Hermann Cohen on the Rational Necessity of Religion

Edward Halper
Department of Philosophy, University of Georgia

It is widely recognized that Hermann Cohen holds that religion goes beyond ethics and that it even somehow grounds ethics, but his argument for this claim has not been properly appreciated nor, consequently, is the claim itself fully understood. Readers have tended to focus on his proof texts from Jewish sources, on the parallels between his position and that of Kant (Religion within the Bounds of Reason Alone), and on whether this view of religion is properly philosophical. It should be clear, however, that Cohen propounds, in just a few dense pages at the beginning of chapter 8 of Religion of Reason, a rational deduction of the necessity of religion as a sphere that is not only beyond ethics but that is necessary if there is to be an ethics. On the one hand, the argument proceeds from the ethical duties that we have to any other rational agent (Nebenmensch) to the recognition of the necessity for a closer relation to another person, a relation to a “fellow man” (Mitmench) and, with it, the identification of duties that extend beyond ethical duties.
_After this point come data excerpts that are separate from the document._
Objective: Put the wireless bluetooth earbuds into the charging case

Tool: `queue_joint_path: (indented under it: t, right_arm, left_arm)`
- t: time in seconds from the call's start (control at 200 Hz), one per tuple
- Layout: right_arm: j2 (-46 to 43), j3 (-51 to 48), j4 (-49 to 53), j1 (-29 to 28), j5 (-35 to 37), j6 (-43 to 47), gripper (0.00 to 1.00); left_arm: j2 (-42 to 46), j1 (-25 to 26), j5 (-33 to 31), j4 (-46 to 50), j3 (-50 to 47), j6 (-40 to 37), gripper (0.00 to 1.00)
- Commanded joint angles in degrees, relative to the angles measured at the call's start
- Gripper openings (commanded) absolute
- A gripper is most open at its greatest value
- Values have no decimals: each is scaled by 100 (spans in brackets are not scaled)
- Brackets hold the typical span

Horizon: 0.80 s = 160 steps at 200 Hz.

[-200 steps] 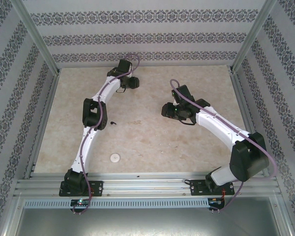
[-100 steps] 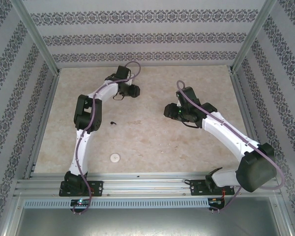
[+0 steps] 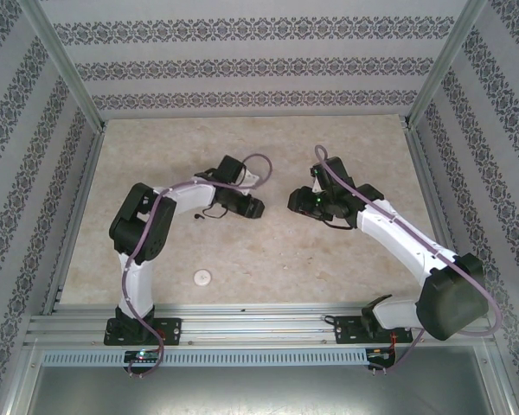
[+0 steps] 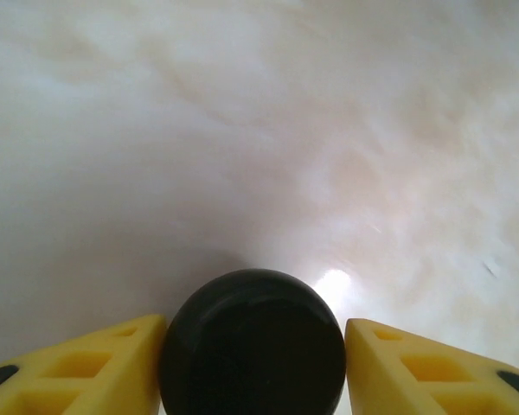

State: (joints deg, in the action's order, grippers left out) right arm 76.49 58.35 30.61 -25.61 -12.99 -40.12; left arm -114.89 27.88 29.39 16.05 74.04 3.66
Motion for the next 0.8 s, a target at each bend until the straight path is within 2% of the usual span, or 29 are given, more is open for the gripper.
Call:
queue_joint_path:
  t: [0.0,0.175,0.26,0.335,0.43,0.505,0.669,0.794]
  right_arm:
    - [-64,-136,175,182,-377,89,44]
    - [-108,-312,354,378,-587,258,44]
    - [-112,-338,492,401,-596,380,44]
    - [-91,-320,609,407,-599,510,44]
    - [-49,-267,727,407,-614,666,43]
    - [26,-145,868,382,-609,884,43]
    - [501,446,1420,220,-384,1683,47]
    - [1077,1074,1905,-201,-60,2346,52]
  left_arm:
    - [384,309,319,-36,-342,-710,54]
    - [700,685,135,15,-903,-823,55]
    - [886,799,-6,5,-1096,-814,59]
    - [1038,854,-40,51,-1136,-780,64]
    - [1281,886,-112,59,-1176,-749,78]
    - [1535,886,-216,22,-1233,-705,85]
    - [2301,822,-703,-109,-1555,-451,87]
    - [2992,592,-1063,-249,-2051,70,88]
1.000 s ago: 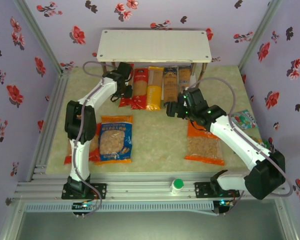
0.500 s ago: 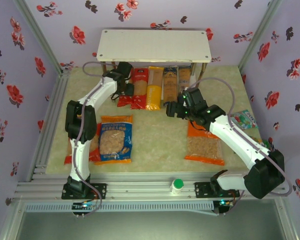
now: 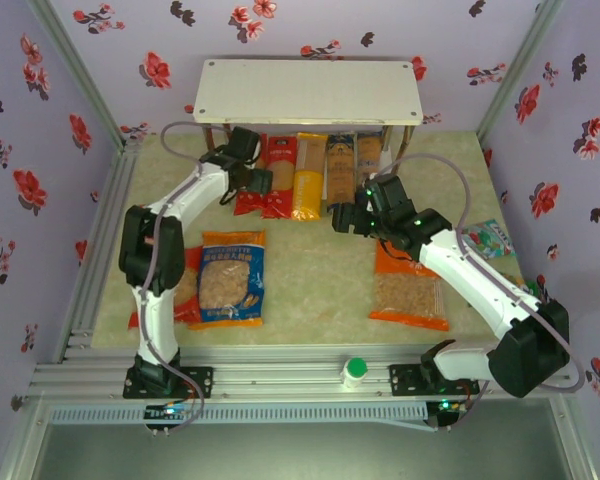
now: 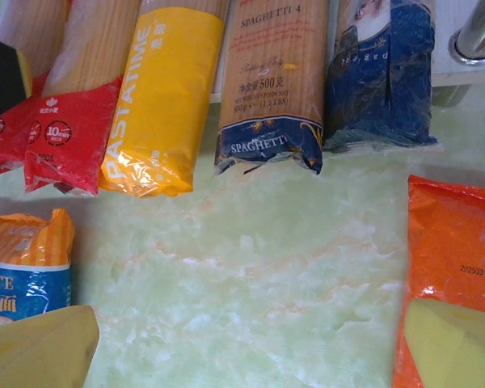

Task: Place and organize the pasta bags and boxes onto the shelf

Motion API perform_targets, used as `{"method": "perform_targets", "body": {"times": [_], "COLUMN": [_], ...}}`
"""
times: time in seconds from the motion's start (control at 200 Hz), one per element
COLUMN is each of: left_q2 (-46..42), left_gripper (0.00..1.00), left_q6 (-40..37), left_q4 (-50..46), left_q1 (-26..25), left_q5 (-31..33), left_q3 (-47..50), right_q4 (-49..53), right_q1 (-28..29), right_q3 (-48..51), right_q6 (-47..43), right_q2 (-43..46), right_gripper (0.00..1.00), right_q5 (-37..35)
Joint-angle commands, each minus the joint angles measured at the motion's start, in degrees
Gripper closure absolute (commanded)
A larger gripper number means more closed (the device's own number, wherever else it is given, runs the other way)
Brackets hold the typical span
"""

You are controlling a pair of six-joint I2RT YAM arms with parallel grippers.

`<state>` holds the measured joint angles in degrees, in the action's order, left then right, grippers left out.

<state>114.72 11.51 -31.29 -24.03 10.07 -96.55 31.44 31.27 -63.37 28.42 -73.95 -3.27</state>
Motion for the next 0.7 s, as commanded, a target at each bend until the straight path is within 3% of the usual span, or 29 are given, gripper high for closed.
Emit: {"method": "perform_targets", "body": {"times": [0.0,0.215,0.47,0.535,0.695], "left_q2": [-8.1,-19.8,-33.2,-38.0,-49.4], "left_gripper": [0.14,0.18,0.22,0.23,0.24], "left_q6": [-2.1,-2.2,2.1,3.5,6.5], "left_q4": [7.7,10.0,6.5,6.7,4.1], "left_q1": [-0.3,-5.4,-7.1,-7.4,-7.0], "left_q5": [-0.6,0.0,-2.0,-1.2,1.5], "left_q3": [4.1,13.4,25.8,30.7,37.8], "right_q4": [1.1,1.3,7.7,7.4,1.0], "right_q1": [-0.2,-1.1,-1.9,-1.8,1.9], "right_q3": [-1.9,-2.0,-2.5,-1.5,2.8], "right_q6": [-1.5,-1.9,-3.8,-3.8,-1.6], "right_q2": [0.1,0.7,1.5,1.9,0.9], "right_gripper": [0.02,0.02,0.04,0.06,0.13], "right_q5": [-1.4,-3.3,-5.3,-1.2,16.6]}}
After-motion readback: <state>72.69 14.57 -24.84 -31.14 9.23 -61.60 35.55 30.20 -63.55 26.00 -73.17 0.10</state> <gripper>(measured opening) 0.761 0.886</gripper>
On the other, the argument aims to show that the extended duties make rational, ethical duties possible. This paper expounds Cohen’s argument. It shows that the chapter’s opening distinction between plurality, totality, and individuality is the key to appreciating the rational deduction: the unity of any individual presupposes the unity of a plurality. Cohen is, I argue, using abstract logical relations to support conclusions about morality and religion.